Problem - The response should hold each line from the entries below where "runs" is found.

Records from a collection:
_ _ _
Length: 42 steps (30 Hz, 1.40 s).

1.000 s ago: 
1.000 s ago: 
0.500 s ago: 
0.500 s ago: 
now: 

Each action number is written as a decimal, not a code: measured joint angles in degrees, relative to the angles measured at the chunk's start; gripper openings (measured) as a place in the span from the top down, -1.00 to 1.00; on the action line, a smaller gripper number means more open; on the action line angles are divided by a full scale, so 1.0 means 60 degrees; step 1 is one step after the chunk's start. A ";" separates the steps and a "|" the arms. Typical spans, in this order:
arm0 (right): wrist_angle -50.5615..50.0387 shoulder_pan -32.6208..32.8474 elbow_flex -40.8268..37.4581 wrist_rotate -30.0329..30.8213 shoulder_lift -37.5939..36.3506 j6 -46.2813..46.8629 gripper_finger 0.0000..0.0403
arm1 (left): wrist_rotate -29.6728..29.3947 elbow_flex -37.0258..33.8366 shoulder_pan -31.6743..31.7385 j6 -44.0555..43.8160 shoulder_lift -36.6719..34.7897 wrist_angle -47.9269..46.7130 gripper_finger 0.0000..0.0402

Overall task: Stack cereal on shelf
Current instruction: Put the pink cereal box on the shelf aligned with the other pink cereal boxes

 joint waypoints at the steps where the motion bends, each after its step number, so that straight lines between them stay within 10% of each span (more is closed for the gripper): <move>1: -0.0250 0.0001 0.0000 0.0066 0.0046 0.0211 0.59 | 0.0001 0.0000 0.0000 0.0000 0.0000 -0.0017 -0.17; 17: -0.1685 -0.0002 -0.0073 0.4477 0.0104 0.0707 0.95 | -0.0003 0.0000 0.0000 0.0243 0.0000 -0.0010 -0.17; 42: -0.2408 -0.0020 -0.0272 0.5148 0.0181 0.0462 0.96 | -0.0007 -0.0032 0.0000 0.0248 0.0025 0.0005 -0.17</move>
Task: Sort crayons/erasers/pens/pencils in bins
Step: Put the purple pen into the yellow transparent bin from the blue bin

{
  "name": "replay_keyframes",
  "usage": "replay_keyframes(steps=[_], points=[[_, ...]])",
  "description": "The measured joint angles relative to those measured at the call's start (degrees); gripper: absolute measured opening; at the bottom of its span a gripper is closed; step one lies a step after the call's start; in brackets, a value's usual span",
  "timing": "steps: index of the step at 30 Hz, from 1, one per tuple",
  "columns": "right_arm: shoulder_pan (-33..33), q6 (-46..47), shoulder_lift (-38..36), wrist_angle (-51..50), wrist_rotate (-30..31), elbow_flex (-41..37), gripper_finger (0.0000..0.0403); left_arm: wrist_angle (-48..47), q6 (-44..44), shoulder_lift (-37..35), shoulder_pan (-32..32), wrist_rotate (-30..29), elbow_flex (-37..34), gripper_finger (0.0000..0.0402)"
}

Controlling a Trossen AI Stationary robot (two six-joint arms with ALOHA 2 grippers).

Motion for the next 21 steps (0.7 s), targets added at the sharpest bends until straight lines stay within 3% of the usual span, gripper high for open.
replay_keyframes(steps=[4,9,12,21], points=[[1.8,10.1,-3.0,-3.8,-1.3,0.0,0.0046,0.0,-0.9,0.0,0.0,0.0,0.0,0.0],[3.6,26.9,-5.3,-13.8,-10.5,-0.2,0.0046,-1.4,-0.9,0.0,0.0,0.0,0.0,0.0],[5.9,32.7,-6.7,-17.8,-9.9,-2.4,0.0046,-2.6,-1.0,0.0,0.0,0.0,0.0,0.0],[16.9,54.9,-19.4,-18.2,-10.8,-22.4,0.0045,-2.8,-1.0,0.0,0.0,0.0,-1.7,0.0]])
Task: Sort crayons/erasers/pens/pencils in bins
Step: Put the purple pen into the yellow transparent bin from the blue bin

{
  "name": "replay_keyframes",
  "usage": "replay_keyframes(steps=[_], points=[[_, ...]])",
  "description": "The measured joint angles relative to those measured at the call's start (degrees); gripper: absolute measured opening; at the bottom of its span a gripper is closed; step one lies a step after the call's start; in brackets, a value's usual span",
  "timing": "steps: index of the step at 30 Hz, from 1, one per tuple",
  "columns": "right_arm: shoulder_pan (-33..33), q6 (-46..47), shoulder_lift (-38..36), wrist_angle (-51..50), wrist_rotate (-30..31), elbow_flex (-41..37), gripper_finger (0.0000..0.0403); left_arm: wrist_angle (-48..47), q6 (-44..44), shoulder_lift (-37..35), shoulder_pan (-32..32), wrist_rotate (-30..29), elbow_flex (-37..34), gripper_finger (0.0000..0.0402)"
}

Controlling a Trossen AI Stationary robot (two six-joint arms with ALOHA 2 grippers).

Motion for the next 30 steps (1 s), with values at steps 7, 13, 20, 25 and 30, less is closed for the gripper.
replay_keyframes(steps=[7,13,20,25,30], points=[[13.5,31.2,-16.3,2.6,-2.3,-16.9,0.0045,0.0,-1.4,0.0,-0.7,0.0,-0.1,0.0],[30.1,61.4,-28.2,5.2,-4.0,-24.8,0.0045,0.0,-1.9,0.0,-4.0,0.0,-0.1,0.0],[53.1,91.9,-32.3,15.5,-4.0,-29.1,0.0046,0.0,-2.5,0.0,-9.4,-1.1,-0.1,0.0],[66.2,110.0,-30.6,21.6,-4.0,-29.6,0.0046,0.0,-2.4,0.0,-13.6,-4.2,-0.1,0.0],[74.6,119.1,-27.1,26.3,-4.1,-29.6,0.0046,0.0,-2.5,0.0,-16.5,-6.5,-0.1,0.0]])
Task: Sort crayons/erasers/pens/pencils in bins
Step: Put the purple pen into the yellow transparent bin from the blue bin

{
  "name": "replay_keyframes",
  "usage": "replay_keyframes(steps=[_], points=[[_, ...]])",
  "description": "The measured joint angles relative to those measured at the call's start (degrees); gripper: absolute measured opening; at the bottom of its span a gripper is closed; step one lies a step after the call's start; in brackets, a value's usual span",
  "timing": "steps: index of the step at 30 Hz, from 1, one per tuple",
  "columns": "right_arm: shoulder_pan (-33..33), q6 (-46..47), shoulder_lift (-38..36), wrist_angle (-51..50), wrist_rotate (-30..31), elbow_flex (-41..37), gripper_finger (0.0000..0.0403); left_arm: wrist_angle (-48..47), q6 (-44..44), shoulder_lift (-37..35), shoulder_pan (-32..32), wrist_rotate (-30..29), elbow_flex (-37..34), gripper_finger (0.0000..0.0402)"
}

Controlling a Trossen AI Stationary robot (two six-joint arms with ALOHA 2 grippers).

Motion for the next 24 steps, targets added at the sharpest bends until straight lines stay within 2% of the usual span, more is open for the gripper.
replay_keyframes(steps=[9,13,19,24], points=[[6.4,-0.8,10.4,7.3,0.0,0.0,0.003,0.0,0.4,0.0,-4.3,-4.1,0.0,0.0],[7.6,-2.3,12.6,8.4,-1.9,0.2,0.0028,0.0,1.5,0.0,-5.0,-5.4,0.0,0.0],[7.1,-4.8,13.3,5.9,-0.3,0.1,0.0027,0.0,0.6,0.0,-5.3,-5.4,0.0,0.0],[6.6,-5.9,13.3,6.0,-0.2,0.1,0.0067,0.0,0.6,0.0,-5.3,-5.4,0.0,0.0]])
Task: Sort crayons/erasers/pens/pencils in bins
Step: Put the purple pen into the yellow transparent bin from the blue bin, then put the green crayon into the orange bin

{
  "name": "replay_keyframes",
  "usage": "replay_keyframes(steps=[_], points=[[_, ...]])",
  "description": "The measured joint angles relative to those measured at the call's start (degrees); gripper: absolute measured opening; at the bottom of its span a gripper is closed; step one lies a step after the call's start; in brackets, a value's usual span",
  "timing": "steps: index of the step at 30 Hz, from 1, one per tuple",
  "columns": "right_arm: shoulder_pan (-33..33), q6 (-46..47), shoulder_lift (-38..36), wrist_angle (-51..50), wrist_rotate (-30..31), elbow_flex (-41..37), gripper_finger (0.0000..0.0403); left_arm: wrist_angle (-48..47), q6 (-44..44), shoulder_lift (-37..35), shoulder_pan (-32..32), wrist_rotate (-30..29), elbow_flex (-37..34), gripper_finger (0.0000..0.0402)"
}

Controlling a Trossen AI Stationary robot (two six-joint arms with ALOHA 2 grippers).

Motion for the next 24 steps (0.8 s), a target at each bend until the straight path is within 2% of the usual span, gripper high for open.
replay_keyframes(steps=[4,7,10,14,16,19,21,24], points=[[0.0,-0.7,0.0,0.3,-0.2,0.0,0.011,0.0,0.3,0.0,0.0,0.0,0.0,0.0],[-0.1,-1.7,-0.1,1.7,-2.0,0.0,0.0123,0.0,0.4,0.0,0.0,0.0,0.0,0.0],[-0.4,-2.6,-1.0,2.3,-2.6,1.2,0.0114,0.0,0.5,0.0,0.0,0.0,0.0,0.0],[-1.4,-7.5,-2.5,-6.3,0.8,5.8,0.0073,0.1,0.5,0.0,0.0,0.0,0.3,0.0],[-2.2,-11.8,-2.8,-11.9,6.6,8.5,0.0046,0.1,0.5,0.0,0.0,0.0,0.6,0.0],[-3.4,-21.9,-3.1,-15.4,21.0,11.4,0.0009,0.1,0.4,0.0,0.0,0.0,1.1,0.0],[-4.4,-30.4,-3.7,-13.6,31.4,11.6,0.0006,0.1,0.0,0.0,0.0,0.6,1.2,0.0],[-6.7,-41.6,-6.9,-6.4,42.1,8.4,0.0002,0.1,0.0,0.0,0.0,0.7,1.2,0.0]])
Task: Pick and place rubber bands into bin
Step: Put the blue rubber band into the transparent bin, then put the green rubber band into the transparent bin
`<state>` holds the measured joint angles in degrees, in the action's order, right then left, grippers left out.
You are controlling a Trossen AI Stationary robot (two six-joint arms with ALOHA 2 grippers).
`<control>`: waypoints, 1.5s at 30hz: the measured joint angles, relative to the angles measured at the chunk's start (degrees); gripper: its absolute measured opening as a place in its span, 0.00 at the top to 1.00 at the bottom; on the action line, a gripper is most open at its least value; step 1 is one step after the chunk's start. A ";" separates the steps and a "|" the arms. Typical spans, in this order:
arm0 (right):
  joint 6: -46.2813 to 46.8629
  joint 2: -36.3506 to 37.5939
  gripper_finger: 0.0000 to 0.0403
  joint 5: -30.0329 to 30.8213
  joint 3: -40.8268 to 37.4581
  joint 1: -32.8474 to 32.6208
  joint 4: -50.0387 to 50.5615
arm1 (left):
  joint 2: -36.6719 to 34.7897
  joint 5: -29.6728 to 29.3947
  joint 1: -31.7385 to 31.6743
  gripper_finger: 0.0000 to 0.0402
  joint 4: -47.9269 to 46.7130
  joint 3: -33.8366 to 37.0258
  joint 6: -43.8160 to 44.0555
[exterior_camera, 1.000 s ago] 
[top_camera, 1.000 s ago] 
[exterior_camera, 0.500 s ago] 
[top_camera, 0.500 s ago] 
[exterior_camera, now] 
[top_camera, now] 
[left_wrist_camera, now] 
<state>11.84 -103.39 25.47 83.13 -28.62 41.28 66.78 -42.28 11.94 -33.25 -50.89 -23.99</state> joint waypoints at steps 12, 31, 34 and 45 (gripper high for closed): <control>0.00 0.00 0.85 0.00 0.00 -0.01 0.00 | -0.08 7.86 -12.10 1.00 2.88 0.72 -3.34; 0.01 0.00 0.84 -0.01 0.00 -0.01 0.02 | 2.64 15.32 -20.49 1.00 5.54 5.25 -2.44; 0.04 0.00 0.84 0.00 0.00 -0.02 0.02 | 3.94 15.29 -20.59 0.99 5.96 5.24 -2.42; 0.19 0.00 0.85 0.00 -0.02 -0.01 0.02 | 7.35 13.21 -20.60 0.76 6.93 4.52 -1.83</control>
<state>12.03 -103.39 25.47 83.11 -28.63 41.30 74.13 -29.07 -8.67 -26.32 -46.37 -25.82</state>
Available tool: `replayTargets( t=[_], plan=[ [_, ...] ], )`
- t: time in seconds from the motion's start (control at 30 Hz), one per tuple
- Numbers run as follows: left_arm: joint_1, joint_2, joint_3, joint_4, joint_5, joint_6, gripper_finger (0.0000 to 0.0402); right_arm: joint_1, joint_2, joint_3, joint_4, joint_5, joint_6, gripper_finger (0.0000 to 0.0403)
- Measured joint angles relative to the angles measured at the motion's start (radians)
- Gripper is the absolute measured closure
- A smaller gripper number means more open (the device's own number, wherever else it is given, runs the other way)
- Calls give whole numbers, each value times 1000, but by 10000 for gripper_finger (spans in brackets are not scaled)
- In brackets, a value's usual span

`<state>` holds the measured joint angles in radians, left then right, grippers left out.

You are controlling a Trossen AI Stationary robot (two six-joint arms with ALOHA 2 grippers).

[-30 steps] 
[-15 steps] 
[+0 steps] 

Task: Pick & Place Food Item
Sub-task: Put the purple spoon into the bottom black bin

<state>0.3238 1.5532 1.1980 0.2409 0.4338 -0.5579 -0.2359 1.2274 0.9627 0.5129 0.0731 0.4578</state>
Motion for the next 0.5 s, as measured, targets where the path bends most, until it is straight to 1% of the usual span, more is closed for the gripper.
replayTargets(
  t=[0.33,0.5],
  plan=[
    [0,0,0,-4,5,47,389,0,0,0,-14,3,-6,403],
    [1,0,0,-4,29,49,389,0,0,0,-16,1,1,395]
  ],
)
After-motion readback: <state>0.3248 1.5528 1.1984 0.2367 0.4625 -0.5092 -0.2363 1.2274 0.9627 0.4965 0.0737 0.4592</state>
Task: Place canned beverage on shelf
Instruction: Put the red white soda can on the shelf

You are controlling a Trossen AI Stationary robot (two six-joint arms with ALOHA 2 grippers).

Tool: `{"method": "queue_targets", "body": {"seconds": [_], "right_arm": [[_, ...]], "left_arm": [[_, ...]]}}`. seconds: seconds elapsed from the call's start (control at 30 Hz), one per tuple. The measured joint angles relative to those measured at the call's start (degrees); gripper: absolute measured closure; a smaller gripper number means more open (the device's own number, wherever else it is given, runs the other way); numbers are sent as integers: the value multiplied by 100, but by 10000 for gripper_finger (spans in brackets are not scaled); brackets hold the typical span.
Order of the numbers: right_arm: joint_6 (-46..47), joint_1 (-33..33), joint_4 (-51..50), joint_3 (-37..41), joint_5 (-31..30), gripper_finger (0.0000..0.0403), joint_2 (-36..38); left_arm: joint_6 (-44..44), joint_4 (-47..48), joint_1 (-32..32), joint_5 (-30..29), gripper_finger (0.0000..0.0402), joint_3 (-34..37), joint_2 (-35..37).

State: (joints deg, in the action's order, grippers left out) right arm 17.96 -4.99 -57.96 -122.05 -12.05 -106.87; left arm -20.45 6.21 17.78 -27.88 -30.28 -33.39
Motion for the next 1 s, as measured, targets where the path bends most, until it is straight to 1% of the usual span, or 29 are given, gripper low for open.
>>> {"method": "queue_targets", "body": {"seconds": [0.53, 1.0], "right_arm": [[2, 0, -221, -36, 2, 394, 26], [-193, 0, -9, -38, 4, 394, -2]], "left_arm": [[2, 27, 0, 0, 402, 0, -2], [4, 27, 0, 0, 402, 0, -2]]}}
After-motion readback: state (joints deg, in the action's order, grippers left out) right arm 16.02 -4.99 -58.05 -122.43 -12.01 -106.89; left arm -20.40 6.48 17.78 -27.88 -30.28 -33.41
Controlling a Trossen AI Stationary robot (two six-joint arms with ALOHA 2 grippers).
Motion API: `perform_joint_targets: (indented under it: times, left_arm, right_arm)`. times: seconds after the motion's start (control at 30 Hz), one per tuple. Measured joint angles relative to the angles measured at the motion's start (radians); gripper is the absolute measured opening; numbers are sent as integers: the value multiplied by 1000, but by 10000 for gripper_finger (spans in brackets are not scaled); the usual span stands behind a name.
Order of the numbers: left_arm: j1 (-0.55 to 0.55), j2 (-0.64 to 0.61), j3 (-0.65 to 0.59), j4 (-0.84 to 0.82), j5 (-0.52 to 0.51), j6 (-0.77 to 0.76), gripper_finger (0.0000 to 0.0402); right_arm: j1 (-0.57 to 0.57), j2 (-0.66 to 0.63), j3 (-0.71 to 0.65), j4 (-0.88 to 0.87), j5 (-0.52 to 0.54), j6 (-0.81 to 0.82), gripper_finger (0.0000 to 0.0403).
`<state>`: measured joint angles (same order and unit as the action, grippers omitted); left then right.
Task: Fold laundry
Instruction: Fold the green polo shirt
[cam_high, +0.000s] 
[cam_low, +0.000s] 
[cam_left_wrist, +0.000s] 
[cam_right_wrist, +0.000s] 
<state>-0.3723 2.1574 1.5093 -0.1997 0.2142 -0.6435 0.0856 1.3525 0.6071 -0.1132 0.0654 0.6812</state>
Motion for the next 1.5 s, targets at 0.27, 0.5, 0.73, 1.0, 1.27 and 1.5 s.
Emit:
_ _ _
Your response -
- A smaller gripper number means more open (the device's own number, wherever else it is given, runs the other way)
Tool: `{"method": "queue_targets", "body": {"seconds": [_], "right_arm": [[_, ...]], "left_arm": [[_, ...]]}}`. seconds: seconds elapsed from the call's start (control at 30 Hz), one per tuple. The measured joint angles relative to those measured at the call's start (degrees); gripper: absolute measured closure; a smaller gripper number means more open (the device's own number, wherever else it is given, runs the other way); numbers are sent as integers: the value multiplied by 100, but by 10000 for gripper_finger (spans in brackets are not scaled); brackets hold the typical span.

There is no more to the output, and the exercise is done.